Larry Zicklin, chairman of the board of the new funeral home and president-elect of UJA-Federation of Greater New York, said that, when his cousin died a few months ago, the funeral at a privately owned home cost $14,000.
“There were a million charges and extra charges,” he said. “People are in a very vulnerable stage when planning a funeral; they’re not thinking properly and not in a stage to negotiate. There ought to be a competitor in the market for a simple, dignified Jewish funeral according to custom.”
Many funeral homes, Zicklin said, show expensive caskets, and “you’re almost put in a position where you’re embarrassed to choose a simple casket.”

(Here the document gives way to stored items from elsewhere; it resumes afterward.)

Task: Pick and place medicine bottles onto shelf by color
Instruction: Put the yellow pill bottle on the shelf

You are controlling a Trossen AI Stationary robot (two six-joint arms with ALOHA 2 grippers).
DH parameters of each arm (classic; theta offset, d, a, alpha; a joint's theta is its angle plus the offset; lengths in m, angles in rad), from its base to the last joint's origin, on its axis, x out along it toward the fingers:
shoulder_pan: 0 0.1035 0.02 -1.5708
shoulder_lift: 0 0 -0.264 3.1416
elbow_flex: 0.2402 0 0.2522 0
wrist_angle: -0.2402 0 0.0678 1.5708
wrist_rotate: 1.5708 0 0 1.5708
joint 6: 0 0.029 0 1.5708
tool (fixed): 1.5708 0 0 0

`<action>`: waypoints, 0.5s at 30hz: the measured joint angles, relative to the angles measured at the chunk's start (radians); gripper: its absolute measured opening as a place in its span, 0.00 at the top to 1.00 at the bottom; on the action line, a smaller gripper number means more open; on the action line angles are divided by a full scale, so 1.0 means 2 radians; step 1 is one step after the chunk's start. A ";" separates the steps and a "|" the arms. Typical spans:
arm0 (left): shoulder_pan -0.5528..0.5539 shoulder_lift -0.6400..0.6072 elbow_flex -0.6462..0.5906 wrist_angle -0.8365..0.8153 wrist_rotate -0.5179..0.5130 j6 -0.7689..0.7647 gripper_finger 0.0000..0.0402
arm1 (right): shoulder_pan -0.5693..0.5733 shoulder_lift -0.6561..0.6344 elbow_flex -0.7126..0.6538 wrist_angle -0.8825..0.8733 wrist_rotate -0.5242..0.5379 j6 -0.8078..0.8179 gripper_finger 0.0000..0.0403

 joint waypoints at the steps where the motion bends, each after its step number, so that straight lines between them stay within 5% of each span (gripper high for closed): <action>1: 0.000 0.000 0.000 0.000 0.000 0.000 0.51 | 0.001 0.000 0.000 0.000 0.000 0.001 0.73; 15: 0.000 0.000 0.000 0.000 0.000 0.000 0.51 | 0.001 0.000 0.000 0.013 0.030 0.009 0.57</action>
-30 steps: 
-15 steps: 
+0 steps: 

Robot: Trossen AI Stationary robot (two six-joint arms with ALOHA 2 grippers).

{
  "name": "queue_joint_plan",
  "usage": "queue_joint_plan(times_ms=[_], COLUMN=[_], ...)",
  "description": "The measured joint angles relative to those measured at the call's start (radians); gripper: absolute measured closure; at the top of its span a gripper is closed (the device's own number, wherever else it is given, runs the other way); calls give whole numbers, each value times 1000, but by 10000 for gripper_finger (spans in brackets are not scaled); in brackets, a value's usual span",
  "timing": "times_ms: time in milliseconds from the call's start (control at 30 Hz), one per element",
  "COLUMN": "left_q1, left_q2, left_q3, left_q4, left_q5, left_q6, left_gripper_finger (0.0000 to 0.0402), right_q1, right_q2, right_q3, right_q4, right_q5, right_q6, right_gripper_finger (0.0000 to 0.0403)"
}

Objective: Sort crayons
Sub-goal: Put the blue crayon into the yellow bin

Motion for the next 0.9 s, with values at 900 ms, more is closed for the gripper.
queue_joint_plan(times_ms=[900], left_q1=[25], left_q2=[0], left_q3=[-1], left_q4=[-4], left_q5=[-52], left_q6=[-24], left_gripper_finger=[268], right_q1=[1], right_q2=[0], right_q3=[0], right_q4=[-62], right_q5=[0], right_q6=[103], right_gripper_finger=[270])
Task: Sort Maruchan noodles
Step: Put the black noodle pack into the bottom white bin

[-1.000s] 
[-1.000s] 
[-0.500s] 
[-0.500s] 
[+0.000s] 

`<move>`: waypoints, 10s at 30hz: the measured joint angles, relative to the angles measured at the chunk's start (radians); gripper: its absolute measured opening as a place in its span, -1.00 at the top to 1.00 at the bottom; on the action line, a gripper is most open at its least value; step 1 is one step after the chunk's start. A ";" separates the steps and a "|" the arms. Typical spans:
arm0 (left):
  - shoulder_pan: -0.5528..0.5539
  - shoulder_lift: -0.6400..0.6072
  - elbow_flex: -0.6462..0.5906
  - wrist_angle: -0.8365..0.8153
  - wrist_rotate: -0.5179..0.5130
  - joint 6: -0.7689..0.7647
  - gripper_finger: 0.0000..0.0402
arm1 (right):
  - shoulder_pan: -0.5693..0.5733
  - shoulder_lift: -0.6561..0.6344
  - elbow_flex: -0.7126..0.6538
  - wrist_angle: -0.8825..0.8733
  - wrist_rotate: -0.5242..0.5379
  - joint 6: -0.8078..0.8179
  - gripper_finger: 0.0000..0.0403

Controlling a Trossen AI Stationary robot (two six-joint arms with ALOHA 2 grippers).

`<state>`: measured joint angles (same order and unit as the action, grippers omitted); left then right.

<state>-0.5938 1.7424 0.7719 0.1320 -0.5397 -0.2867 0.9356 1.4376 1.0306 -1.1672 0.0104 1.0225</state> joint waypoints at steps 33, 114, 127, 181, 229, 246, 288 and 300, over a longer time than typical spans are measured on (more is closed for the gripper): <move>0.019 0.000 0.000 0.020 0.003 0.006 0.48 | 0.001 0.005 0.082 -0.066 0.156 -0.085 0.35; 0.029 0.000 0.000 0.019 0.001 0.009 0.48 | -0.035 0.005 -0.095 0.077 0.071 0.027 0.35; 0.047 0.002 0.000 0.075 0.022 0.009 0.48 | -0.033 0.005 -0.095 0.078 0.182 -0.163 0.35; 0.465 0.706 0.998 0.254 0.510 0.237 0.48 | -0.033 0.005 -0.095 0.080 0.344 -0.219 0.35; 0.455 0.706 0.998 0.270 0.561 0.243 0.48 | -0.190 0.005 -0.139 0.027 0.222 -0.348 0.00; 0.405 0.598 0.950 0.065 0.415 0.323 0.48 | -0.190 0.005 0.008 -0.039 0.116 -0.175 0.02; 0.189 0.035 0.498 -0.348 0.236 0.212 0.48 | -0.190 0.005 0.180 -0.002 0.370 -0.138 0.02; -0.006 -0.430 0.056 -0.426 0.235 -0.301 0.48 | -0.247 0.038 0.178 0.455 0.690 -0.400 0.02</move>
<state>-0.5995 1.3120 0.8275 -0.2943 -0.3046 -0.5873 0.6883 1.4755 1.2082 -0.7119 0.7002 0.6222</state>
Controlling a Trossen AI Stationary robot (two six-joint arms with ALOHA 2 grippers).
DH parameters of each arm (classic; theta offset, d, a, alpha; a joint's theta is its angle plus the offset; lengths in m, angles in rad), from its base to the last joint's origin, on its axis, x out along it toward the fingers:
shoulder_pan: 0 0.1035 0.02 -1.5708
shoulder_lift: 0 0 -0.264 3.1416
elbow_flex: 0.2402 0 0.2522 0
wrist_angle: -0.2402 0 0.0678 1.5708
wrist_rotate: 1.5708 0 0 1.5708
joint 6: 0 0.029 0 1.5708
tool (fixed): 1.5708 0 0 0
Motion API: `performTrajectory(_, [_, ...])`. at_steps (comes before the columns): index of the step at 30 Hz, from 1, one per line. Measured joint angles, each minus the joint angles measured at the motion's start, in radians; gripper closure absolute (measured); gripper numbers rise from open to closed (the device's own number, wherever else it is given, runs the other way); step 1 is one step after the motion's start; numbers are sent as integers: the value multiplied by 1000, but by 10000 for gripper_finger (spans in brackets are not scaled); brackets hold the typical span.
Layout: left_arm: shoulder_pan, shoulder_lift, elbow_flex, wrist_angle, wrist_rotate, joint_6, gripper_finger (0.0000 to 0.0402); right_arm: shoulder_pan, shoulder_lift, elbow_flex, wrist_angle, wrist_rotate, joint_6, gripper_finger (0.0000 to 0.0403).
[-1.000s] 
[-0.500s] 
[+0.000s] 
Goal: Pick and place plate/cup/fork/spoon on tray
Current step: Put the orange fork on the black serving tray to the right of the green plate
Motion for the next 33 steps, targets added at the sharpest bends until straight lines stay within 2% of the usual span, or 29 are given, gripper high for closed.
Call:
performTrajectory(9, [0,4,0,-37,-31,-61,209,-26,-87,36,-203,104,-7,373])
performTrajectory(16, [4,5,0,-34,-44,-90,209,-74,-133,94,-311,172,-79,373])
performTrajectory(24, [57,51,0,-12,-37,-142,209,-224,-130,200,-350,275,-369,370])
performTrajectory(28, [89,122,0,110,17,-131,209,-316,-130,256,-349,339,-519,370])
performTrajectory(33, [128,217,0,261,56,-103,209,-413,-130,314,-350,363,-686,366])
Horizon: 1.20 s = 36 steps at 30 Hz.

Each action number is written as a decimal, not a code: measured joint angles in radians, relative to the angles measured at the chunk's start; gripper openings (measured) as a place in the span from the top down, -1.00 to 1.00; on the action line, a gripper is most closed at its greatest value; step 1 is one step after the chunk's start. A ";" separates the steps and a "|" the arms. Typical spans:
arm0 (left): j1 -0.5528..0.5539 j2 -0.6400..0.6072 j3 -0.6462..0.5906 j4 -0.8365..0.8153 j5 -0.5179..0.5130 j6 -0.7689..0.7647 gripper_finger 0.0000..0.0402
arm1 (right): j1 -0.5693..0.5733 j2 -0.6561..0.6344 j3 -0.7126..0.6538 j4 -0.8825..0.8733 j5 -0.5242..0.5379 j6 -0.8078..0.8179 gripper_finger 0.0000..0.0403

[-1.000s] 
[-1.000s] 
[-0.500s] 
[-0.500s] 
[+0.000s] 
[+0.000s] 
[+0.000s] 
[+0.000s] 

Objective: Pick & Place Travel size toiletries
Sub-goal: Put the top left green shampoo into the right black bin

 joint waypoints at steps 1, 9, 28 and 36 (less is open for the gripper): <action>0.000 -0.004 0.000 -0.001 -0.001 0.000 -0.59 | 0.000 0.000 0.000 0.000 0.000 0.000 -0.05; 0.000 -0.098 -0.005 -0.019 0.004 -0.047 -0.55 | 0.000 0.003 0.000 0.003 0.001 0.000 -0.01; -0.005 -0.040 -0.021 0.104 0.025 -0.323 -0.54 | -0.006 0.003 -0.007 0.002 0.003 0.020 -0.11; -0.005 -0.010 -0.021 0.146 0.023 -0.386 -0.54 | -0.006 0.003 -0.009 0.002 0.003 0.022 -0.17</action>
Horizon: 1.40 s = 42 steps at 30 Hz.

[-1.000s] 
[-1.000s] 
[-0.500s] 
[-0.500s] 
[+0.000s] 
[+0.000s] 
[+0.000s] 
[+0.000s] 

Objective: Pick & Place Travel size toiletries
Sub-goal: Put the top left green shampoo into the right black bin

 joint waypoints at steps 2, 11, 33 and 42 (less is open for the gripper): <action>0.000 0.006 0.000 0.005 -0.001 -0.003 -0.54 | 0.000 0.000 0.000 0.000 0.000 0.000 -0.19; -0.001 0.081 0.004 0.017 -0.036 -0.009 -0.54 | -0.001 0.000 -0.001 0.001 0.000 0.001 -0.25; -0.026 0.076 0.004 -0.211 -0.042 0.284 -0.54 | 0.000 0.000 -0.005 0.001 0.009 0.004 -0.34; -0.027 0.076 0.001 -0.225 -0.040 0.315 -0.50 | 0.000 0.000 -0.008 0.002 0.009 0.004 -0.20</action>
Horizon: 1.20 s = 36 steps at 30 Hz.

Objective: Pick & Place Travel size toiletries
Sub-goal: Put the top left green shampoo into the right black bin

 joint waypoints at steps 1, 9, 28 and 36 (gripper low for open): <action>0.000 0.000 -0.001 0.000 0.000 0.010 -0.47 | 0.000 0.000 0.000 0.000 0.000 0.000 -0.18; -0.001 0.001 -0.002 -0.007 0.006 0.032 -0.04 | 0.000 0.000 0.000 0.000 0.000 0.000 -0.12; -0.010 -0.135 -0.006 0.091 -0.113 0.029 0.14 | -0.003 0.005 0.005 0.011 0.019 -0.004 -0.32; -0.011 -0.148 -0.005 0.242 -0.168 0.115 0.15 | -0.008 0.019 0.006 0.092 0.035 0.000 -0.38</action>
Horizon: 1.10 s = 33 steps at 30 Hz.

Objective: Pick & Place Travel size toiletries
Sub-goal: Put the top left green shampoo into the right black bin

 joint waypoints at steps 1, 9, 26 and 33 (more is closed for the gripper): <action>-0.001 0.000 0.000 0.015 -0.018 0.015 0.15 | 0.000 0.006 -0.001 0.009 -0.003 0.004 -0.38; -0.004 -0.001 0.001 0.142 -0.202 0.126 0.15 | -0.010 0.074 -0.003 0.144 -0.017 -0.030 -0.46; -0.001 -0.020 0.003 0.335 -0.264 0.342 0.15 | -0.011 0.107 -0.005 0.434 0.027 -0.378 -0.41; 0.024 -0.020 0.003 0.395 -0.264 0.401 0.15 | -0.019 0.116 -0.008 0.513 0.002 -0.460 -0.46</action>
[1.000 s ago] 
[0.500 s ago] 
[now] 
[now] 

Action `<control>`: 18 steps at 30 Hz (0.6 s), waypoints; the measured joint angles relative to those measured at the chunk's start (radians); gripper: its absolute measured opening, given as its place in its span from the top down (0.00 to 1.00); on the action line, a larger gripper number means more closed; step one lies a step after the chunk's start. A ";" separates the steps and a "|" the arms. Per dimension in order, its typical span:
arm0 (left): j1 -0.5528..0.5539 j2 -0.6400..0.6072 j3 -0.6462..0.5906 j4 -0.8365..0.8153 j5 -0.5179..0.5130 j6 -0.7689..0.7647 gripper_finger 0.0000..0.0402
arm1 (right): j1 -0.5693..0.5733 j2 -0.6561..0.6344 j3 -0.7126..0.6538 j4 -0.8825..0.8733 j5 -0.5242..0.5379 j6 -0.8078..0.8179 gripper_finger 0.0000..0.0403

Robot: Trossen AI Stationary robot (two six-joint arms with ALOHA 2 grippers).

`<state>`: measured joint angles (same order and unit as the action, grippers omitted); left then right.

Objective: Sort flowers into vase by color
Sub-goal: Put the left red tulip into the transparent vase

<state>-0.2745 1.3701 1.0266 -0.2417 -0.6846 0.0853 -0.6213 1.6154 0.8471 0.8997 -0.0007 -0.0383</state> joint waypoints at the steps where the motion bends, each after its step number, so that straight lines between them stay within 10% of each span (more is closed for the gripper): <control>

In addition to offering lower prices than for-profit funeral homes, Plaza will offer several bereavement groups and will actively connect mourners with services available through Jewish agencies, said Debbie Hirschman, executive director of the Jewish Community Center of the Upper West Side.
Hirschman said she hopes to see Plaza coordinate bereavement-related internships for rabbinical students of all denominations and offer rabbinic counseling to unaffiliated families.
Fier, Plaza’s new director, said Plaza’s mission is “to be more sensitive to the needs of people and be part of the whole grieving process.”
“When we’re up full steam we will be connected with social service agencies and bereavement groups,” he said. “That’s something commercial” homes “don’t do. I know that, because I didn’t do that before.”
Among the factors spurring the Plaza purchase were regular, JCC-hosted rabbinic meetings where participants expressed concern about the high prices and pressure tactics of local funeral services.
“The important thing here is that the bottom line, so to speak, is not the profit of the investors or stockholders, not the business of profits, but rather to serve the community in the ways of Jewish tradition,” said Rabbi Rolando Matalon of Manhattan’s Congregation B’nai Jeshurun. Matalon was among the rabbis that was a driving force behind the decision to form a nonprofit home.
Matalon said the new funeral home will create an opportunity for various congregations and Jewish institutions to work together. In addition to offering cheaper funerals, it will provide free or reduced-cost funerals for Jews who can’t afford them, he said.